ESTRASBURGO. – En una decisión que marca un punto de inflexión para la política comercial de la Unión Europea, el Parlamento Europeo ha bloqueado de forma inesperada la ratificación del acuerdo de libre comercio con Mercosur. La Eurocámara ha optado por elevar el tratado al Tribunal de Justicia de la Unión Europea (TJUE), una maniobra que congela indefinidamente un pacto que llevaba más de dos décadas en negociación.
Un revés judicial a la estrategia de Bruselas
La parálisis responde a las dudas legales planteadas por varios grupos parlamentarios sobre la compatibilidad del acuerdo con la normativa climática y de derechos humanos de la UE. Al enviar el texto a la justicia europea, los eurodiputados buscan que el tribunal determine si las cláusulas de salvaguardia ambiental —especialmente las referidas a la deforestación del Amazonas— tienen carácter vinculante o son insuficientes frente al derecho comunitario.
Este movimiento supone un duro golpe para la Comisión Europea, que había redoblado sus esfuerzos en los últimos meses para cerrar el pacto antes de que el calendario electoral o los cambios políticos en Latinoamérica complicaran aún más el escenario.
Las claves de la ruptura:
- El factor ambiental: El bloque de los Verdes y parte de los Socialistas insisten en que el acuerdo, tal como está redactado, no ofrece garantías reales contra el cambio climático y podría fomentar la competencia desleal de productos agrícolas que no cumplen los estándares europeos.
- Soberanía y Justicia: El envío al TJUE supone, en la práctica, un retraso de al menos 18 a 24 meses. Durante este tiempo, no se podrá realizar ningún trámite de firma o ratificación, lo que deja el tratado en un «limbo jurídico».

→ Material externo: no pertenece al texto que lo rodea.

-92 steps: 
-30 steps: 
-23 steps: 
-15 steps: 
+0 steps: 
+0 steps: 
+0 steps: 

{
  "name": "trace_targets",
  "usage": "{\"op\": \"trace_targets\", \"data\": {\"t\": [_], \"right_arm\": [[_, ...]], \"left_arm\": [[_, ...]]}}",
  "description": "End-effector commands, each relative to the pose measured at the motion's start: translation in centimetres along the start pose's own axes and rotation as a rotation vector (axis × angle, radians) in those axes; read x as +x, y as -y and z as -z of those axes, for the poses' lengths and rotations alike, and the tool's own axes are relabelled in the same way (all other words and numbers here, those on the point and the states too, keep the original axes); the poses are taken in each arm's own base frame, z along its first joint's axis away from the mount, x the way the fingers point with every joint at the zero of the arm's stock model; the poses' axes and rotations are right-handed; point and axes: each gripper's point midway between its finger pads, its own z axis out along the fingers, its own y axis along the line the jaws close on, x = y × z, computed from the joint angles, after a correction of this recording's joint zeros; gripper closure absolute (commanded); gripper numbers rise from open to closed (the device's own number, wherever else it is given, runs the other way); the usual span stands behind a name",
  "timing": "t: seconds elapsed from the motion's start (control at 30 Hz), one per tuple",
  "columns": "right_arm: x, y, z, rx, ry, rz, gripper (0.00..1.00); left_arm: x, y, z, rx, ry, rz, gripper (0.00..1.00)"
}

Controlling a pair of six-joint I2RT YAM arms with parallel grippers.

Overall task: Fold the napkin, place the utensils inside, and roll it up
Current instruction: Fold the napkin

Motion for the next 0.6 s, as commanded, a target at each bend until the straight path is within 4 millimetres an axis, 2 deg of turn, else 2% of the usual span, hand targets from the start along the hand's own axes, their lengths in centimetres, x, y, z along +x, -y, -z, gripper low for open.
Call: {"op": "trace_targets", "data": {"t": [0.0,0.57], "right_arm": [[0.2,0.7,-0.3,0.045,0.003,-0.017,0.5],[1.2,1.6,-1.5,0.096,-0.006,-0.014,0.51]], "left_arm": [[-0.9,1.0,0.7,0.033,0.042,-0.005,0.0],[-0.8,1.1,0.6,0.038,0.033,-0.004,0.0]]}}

- Presión del sector agrario: La decisión coincide con una oleada de protestas de agricultores en varios países de la UE (especialmente en Francia e Irlanda), quienes ven en el acuerdo con Mercosur una amenaza directa a su supervivencia económica.
Incertidumbre en el Cono Sur
La noticia ha sido recibida con decepción en las capitales de Mercosur (Brasil, Argentina, Uruguay y Paraguay). Fuentes diplomáticas sugieren que este nuevo obstáculo podría llevar a los países sudamericanos a buscar alianzas alternativas con otras potencias, como China, ante lo que perciben como una «falta de voluntad política» de Europa para materializar la integración comercial.
Con la pelota ahora en el tejado de Luxemburgo (sede del TJUE), el acuerdo comercial más ambicioso de la historia de la UE queda suspendido, dejando en el aire la creación de un mercado de más de 800 millones de consumidores.